Restart is possible for all the SCF and coupled cluster solvers in eT.
To restart every part of a calculation,
the restart
keyword can be specified in the
do section.
The restart information will then be read from file,
if eT finds the required files to restart a section.
Default start guesses will be used,
in case the files cannot be found.
The converged \(t\) amplitudes are used
as a starting guess for the ground state multipliers.
If available,
the converged right excited states are used for
the left excited states (and vice versa),
otherwise the orbital differences are used.
To improve the convergence behavior, one might want to restart a CC3 calculation from a converged CCSD calculation. The example below shows how CC3 excitation energies are calculated by restarting from a CCSD calculation.
The minimal input to obtain two right excited states with CCSD would look like this:
system
name: H2O He
charge: 0
end system
do
excited state
end do
method
hf
ccsd
end method
solver cc es
singlet states: 2
end solver cc es
geometry
basis: cc-pVDZ
H 0.86681 0.60144 5.00000
H -0.86681 0.60144 5.00000
O 0.00000 -0.07579 5.00000
He 0.10000 -0.02000 7.53000
end geometry
For the CC3 input the method section has to be changed from ccsd to cc3 and the global restart keyword needs to be added to the do section:
method
hf
cc3
end method
do
restart
excited state
end do
The first input will be saved as ccsd.inp
and the second as cc3.inp
.
There are two ways to restart using the launch script.
Both inputs can be handed to the launch script in the same call:
path/to/eT_launch.py ccsd.inp cc3.inp
At first ccsd.inp
will be executed in the scratch directory,
directly followed by the execution of cc3.inp
in the same scratch directory.
eT will find the restart information from CCSD,
as the same scratch directory is used for both inputs.
Alternatively,
ccsd.inp
can be run first,
saving its restart information using the -save
flag
and specifying a path,
see the eT_launch page for details.
path/to/eT_launch.py ccsd.inp -save ./
There will be a directory called ccsd_restart_files
containing
the restart information after the calculation has finished,
because we used the submit directory as save directory.
To restart CC3 from these restart files we type the following command:
path/to/eT_launch.py cc3.inp -load ./ccsd_restart_files
The launch script will then copy the files from ccsd_restart_files
to the scratch directory and run cc3.inp
.
The restart
keyword can also be specified
in the sections of the respective solvers
if restart is only desired for specific parts of the calculation.
The sections with a restart keyword are:
If all restart keywords are set, the effect is the same as if the global restart keyword was specified.
For MLCC calculations, there are some special restart keywords that enter the mlcc section:
orbital restart
cnto restart
and nto restart
The orbital restart
keyword enables restart from partitioned orbitals
from a previous MLCC calculation.
Note
When the orbital restart
keyword is used the orbital partitioning
is skipped and the orbitals on file are assumed to be suitable
for the restarted calculation.
The keyword is not necessary for general MLCC restart,
as the orbital partitioning step will yield the same orbitals
if the input for the orbitals is the same.
This keyword can be used in cases when this step is computationally expensive.

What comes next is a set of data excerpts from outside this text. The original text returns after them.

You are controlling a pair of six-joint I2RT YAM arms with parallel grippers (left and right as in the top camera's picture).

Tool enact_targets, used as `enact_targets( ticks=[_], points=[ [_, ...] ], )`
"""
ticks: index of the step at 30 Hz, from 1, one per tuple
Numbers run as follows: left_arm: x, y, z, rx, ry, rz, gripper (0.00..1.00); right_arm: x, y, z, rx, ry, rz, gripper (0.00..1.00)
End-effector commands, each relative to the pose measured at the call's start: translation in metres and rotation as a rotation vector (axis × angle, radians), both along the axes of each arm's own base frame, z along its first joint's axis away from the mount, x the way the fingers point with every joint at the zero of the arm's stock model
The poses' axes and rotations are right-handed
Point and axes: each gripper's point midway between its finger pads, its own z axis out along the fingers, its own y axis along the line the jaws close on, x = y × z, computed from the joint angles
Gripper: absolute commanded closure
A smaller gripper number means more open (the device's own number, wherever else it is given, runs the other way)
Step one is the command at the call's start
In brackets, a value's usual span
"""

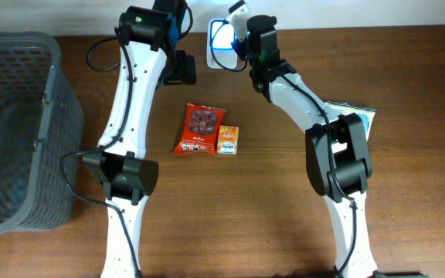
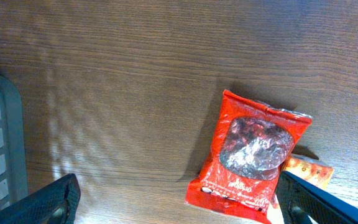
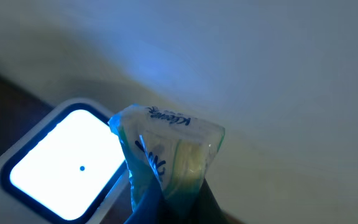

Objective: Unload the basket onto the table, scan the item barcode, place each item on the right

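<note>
A green and white Kleenex tissue pack [image 3: 166, 152] is pinched in my shut right gripper [image 3: 169, 208]. It is held right next to the lit window of the white scanner [image 3: 58, 155]. From overhead, the right gripper [image 1: 246, 27] is at the back of the table beside the scanner [image 1: 221, 35], which glows blue, and the pack [image 1: 238, 10] shows just above it. My left gripper [image 2: 179, 208] hangs open high above the table, with nothing between its fingers [image 2: 48, 199].
A red snack bag [image 1: 199, 130] and a small orange pack [image 1: 227, 140] lie mid-table. A white package [image 1: 355, 117] lies at the right under the right arm. A grey basket [image 1: 14, 131] fills the left side.
My right gripper, still shut on the tissue pack, has gone from mid-table right of the orange pack to the scanner at the back. The scanner window now glows blue. The left arm is unmoved.
My right gripper was open over the white package at the right. Then it stood open at the tissue pack beside the orange pack. Then it held the pack off the table, with the red bag and orange pack shifted left. Now the pack is at the scanner.
</note>
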Motion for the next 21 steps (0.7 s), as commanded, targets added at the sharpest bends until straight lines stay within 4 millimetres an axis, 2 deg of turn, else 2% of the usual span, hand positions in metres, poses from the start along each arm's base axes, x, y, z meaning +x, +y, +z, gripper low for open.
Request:
enact_targets(
  ticks=[1, 2, 4, 8, 13, 15, 17, 18, 19, 20, 21],
  points=[
    [0.001, 0.000, 0.002, -0.008, -0.008, 0.010, 0.01, -0.010, 0.039, 0.005, -0.058, -0.034, 0.145, 0.96],
    [0.001, 0.000, 0.002, -0.008, -0.008, 0.010, 0.01, -0.014, 0.052, 0.005, -0.047, -0.039, 0.190, 0.96],
    [0.001, 0.000, 0.002, -0.008, -0.008, 0.010, 0.01, -0.018, 0.065, 0.007, -0.054, -0.052, 0.232, 0.96],
    [0.001, 0.000, 0.002, -0.008, -0.008, 0.010, 0.01, -0.014, 0.052, 0.004, -0.092, -0.047, 0.183, 0.96],
    [0.001, 0.000, 0.002, -0.008, -0.008, 0.010, 0.01, -0.013, 0.049, 0.005, -0.016, -0.030, 0.150, 0.96],
    [0.001, 0.000, 0.002, -0.008, -0.008, 0.010, 0.01, -0.008, 0.035, 0.020, 0.078, -0.036, 0.076, 0.96],
    [0.001, 0.000, 0.002, -0.008, -0.008, 0.010, 0.01, -0.005, 0.010, 0.056, 0.246, -0.057, 0.003, 0.96],
    [0.001, 0.000, 0.002, -0.008, -0.008, 0.010, 0.01, -0.004, -0.008, 0.080, 0.347, -0.073, -0.041, 0.96],
    [0.001, 0.000, 0.002, -0.008, -0.008, 0.010, 0.01, -0.005, -0.036, 0.108, 0.467, -0.081, -0.101, 0.96],
    [0.001, 0.000, 0.002, -0.008, -0.008, 0.010, 0.01, -0.008, -0.064, 0.127, 0.568, -0.073, -0.162, 0.96],
    [0.001, 0.000, 0.002, -0.008, -0.008, 0.010, 0.01, -0.014, -0.101, 0.145, 0.673, -0.057, -0.243, 0.96]
  ],
)
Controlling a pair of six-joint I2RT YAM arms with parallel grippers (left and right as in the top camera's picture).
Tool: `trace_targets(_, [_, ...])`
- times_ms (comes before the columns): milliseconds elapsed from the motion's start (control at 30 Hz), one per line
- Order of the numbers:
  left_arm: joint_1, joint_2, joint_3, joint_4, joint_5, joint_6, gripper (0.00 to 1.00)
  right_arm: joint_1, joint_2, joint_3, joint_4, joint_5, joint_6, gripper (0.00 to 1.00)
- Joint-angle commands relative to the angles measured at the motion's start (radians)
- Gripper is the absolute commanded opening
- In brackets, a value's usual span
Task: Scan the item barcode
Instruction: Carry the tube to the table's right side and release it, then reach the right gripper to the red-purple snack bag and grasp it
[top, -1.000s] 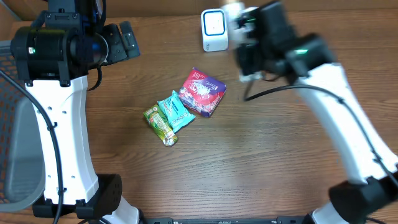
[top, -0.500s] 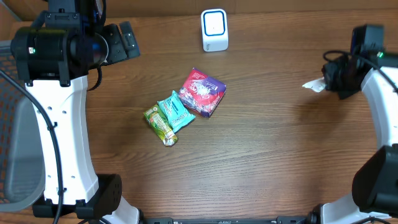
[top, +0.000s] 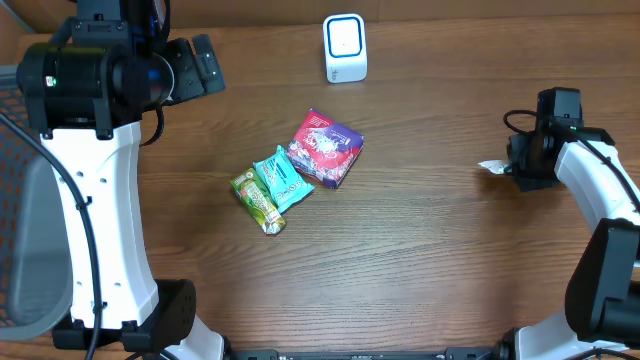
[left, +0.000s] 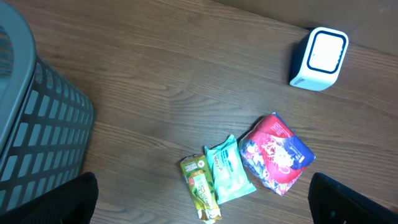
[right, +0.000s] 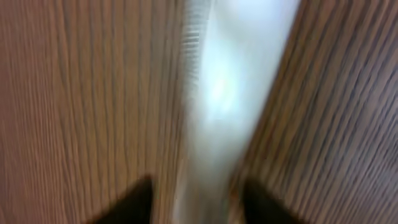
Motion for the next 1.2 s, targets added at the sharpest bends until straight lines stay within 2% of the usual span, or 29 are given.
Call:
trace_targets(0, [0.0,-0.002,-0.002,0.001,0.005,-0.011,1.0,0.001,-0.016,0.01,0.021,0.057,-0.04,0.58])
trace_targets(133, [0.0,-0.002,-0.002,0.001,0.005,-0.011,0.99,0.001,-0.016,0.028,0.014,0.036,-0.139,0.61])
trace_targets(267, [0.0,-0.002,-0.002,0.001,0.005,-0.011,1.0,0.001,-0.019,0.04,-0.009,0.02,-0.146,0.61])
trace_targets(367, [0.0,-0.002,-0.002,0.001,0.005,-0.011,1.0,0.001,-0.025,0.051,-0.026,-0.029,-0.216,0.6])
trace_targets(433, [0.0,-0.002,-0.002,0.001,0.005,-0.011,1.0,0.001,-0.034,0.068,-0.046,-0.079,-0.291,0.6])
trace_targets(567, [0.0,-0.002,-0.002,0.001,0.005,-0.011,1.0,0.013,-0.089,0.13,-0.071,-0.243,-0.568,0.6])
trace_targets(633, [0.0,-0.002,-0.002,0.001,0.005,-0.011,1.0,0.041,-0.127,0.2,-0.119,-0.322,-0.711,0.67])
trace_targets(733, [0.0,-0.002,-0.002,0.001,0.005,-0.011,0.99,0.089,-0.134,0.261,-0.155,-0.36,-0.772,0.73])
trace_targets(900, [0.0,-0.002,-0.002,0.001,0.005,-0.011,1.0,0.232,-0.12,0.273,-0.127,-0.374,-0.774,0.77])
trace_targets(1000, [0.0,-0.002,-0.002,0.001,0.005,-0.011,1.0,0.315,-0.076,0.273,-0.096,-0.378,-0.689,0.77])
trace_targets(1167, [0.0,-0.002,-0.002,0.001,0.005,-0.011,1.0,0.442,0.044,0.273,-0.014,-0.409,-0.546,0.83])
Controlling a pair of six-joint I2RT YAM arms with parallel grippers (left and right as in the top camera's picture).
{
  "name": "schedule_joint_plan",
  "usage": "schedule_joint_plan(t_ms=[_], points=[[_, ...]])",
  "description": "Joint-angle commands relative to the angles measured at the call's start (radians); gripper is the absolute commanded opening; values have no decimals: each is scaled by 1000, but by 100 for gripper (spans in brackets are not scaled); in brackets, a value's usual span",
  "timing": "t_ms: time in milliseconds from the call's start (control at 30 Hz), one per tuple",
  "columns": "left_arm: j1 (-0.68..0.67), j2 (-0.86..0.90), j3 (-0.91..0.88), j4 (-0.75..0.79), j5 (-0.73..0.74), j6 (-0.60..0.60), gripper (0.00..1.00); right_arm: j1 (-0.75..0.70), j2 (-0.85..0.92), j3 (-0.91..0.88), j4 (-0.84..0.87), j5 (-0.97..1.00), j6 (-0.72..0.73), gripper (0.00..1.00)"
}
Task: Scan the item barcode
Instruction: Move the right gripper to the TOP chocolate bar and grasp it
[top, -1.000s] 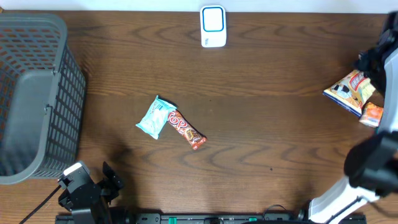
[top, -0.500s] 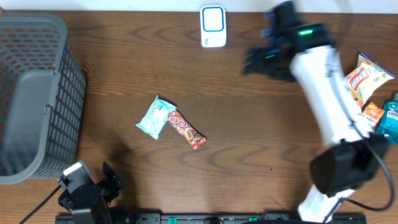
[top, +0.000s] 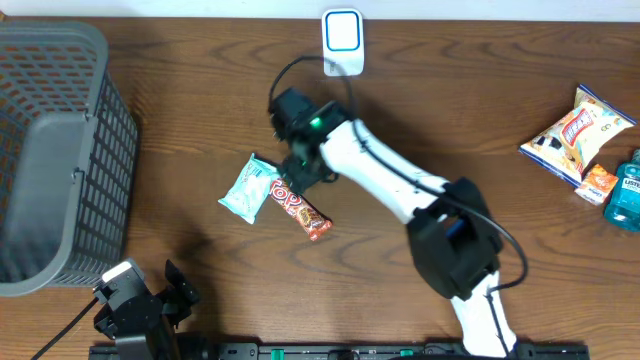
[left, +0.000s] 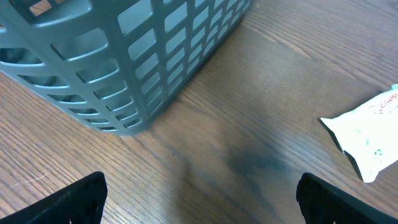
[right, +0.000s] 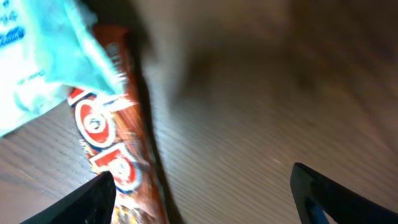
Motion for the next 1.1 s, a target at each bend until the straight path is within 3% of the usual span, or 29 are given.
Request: schedule_joint_plan(t_ms=[0, 200, 467, 567, 600, 767, 967, 1067], points=[[2, -1, 10, 0, -9, -9, 97, 62, -4, 3, 21, 25, -74, 83], [2, -1, 10, 0, -9, -9, 97, 129, 0, -3, 26, 43, -74, 80], [2, -1, 10, 0, -9, -9, 97, 158, 0, -118, 130, 150, -97, 64], [2, -1, 10, 0, -9, -9, 97, 158, 0, -179, 184, 163, -96, 50], [2, -1, 10, 0, -9, -9, 97, 158, 0, -192, 190, 163, -96, 37], [2, -1, 10, 0, -9, -9, 98, 163, 0, -262, 234, 211, -96, 25], [2, -1, 10, 0, -9, -9, 97, 163, 0, -278, 247, 210, -95, 1], [2, -1, 10, 0, -9, -9, 97, 144, -5, -230, 178, 54, -80, 1]])
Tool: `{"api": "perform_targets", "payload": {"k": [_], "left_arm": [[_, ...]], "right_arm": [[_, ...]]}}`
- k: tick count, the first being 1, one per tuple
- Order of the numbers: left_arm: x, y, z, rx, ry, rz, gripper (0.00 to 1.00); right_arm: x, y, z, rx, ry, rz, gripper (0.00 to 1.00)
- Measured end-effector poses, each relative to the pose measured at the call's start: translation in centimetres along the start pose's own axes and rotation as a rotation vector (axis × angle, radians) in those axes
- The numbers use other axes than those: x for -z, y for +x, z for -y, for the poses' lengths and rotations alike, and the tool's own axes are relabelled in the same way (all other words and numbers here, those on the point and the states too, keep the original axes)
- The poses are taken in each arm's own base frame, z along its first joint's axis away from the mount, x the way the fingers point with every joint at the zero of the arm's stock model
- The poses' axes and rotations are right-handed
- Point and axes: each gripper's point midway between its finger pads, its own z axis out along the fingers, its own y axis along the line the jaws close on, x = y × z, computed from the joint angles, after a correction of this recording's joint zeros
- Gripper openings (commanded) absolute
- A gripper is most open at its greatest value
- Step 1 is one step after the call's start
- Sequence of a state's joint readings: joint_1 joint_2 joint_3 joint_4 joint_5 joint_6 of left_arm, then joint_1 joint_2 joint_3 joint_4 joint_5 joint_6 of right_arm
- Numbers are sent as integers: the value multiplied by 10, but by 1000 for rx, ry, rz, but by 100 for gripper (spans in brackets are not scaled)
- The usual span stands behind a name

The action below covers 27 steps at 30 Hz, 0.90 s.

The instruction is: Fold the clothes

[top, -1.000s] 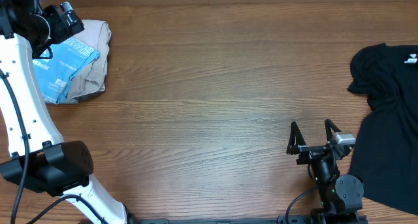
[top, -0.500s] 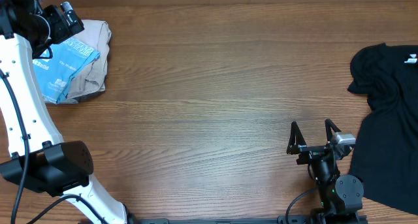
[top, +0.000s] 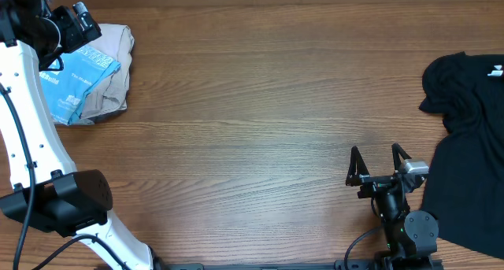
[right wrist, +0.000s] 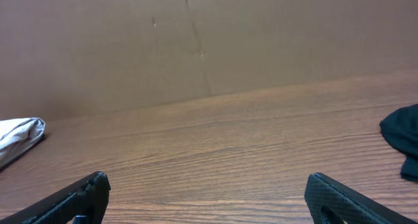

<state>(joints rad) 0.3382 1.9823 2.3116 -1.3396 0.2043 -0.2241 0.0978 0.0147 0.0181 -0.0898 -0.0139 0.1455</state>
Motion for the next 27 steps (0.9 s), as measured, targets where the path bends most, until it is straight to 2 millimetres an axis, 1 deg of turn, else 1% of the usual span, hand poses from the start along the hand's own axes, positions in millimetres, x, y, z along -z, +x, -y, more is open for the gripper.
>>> {"api": "perform_targets", "payload": {"k": [5, 6, 8, 9, 12, 14, 16, 17, 19, 21, 23, 24, 25, 27], "left_arm": [[2, 0, 1, -1, 1, 4, 100], [6, 0, 1, -2, 2, 11, 100], [21, 0, 4, -8, 8, 38, 100], [34, -1, 7, -14, 13, 63, 100], [95, -1, 22, -43, 42, 189, 100], [152, 7, 37, -79, 76, 306, 100], [207, 25, 58, -131, 129, 413, 100], [235, 38, 72, -168, 172, 466, 100], [280, 64, 94, -238, 258, 543, 100], [317, 90, 107, -294, 332, 604, 100], [337, 107, 109, -323, 370, 640, 100], [342, 115, 109, -334, 383, 645, 100], [343, 122, 107, -339, 389, 642, 100], [335, 138, 100, -340, 383, 608, 100]], "right_arm": [[0, 0, 0, 0, 0, 0, 100], [0, 0, 0, 0, 0, 0, 100], [0, 0, 0, 0, 0, 0, 100], [0, 0, 0, 0, 0, 0, 100], [0, 0, 0, 0, 1, 0, 100], [0, 0, 0, 0, 0, 0, 100], [0, 0, 0, 0, 1, 0, 100], [0, 0, 0, 0, 1, 0, 100], [0, 0, 0, 0, 1, 0, 100], [0, 0, 1, 0, 3, 1, 100], [0, 0, 1, 0, 6, 1, 100], [0, 0, 2, 0, 7, 2, 100], [0, -1, 2, 0, 8, 2, 100], [0, 0, 2, 0, 9, 2, 100]]}}
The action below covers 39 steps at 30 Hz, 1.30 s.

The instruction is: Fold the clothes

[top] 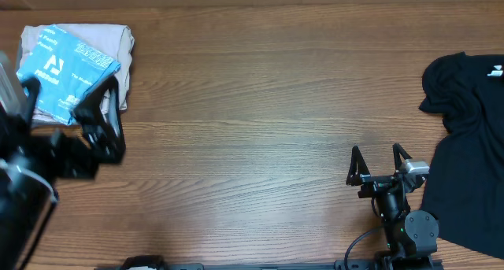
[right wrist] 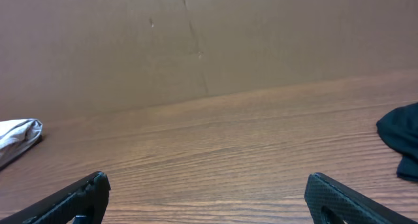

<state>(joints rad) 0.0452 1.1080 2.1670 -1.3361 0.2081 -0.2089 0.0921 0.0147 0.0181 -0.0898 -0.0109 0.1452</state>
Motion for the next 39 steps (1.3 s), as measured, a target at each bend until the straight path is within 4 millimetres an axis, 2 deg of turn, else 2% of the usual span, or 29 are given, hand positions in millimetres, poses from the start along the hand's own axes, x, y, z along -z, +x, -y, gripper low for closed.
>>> {"api": "perform_targets", "payload": {"k": [2, 10, 13, 19, 24, 28, 35, 39], "left_arm": [[-2, 23, -6, 10, -13, -48, 100], [-15, 148, -36, 61, -73, -301, 100], [-20, 188, -49, 66, -102, -340, 100], [-57, 236, -70, 59, -108, -305, 100], [-92, 260, -83, 41, -91, -200, 100], [-112, 260, -88, 9, -57, -34, 100], [-126, 264, -94, -27, -29, 169, 100], [-131, 285, -105, -26, -56, 185, 100]], "right_arm": [[0, 0, 0, 0, 0, 0, 100], [0, 0, 0, 0, 0, 0, 100], [0, 0, 0, 0, 0, -1, 100], [0, 0, 0, -1, 0, 0, 100], [0, 0, 0, 0, 0, -1, 100], [0, 0, 0, -1, 0, 0, 100], [0, 0, 0, 0, 0, 0, 100], [0, 0, 0, -1, 0, 0, 100]]}}
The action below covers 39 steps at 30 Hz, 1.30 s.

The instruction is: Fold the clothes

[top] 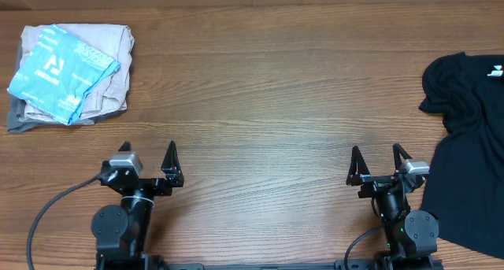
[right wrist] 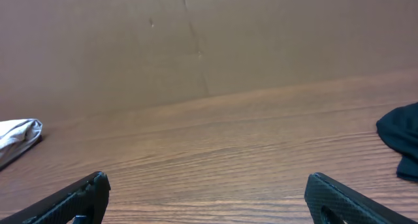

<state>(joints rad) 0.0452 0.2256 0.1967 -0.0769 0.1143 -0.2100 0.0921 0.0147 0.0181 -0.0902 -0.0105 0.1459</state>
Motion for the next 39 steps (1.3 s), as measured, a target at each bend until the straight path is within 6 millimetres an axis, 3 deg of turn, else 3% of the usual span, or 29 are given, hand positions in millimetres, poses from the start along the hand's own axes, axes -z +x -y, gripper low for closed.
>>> {"api": "perform_targets", "payload": {"k": [5, 14, 30, 39], "left_arm": [[-1, 28, -14, 2, -49, -15, 100], [-1, 49, -24, 2, -81, -8, 100], [-1, 55, -21, -191, -67, -35, 100], [-1, 55, -21, -196, -67, -35, 100]], "right_arm": [[0, 0, 0, 0, 0, 0, 100], [0, 0, 0, 0, 0, 1, 100], [0, 0, 0, 1, 0, 0, 100], [0, 0, 0, 0, 0, 0, 100]]}}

If CNTOs or NTOs/canonical are requested,
the cnto restart
or nto restart
keyword can be used to avoid
the lower level CC calculation necessary to construct these orbitals:
In that case,
the eigenvectors of \(\boldsymbol{M}\) and \(\boldsymbol{N}\)
(the CNTO/NTO transformation matrices) obtained in a previous
MLCC calculation are read from disk.
Note
The cnto restart
and nto restart
keywords are only referenced
if the orbital type is cnto
/cnto-approx
or nto-canonical
,
respectively.
Restarting from eT v1.0 or v1.1 requires special care since the format of the restart files was changed.
However, the convert_v1.0_restart_files.py
script in dev_tools
can convert old restart files to the new format.
The easiest way to do this is to use the -load-v1-0, --load-v1-0-restart-directory
option
with eT_launch.py.
This will convert the old restart files and write them to scratch.
The calculation can then be restarted normally using the restart
keywords.
Note
The sign convention of the orbitals was changed between v1.0 and v1.1.
When restarting coupled cluster calculations from v1.0,
the keyword skip
must be used in the solver scf
section
to ensure that the signs are consistent:
solver scf
skip
...
end solver scf
Warning
MLCC calculations cannot be restarted from v1.0 or v1.1.
It is also possible to convert the old files manually using the script.
python convert_v1_0_restart_files.py path/to/old/restart/directory path/to/new/restart/directory
The second path argument is optional. If it is not provided, a new restart directory will be created in the old.